Please set down only the lines that run from the one containing "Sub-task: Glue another" to the end of the listing below, exactly as written.

▸ SUPPLIED INFORMATION
• • •
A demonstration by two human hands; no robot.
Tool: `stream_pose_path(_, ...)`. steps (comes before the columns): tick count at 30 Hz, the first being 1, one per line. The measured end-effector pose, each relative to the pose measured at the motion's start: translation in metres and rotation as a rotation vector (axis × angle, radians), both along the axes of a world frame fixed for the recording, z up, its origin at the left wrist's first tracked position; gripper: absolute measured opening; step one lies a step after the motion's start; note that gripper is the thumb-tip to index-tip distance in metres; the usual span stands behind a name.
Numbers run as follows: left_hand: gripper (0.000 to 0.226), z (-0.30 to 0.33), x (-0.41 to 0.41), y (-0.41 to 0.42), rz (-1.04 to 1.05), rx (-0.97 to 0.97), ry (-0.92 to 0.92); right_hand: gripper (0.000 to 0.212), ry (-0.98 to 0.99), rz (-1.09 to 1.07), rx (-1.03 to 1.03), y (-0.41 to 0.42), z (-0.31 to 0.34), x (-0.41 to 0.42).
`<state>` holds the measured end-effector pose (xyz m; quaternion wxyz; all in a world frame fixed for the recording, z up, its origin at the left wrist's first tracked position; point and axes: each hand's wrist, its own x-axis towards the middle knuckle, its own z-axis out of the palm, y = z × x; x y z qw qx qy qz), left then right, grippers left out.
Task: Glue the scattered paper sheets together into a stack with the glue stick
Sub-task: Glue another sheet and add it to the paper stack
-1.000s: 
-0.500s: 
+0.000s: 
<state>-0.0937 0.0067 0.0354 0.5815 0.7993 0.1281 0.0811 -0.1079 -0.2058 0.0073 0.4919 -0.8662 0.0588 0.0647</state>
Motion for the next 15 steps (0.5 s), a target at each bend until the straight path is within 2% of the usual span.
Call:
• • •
▸ SOLUTION TO THIS EXERCISE
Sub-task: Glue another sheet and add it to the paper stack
-1.000s: 
-0.500s: 
+0.000s: 
<state>-0.0937 0.0067 0.0354 0.5815 0.7993 0.1281 0.0811 -0.1079 -0.2058 0.0073 0.4919 -0.8662 0.0588 0.0647</state>
Motion for the next 15 steps (0.5 s), a target at each bend until the straight path is within 2% of the usual span.
Call:

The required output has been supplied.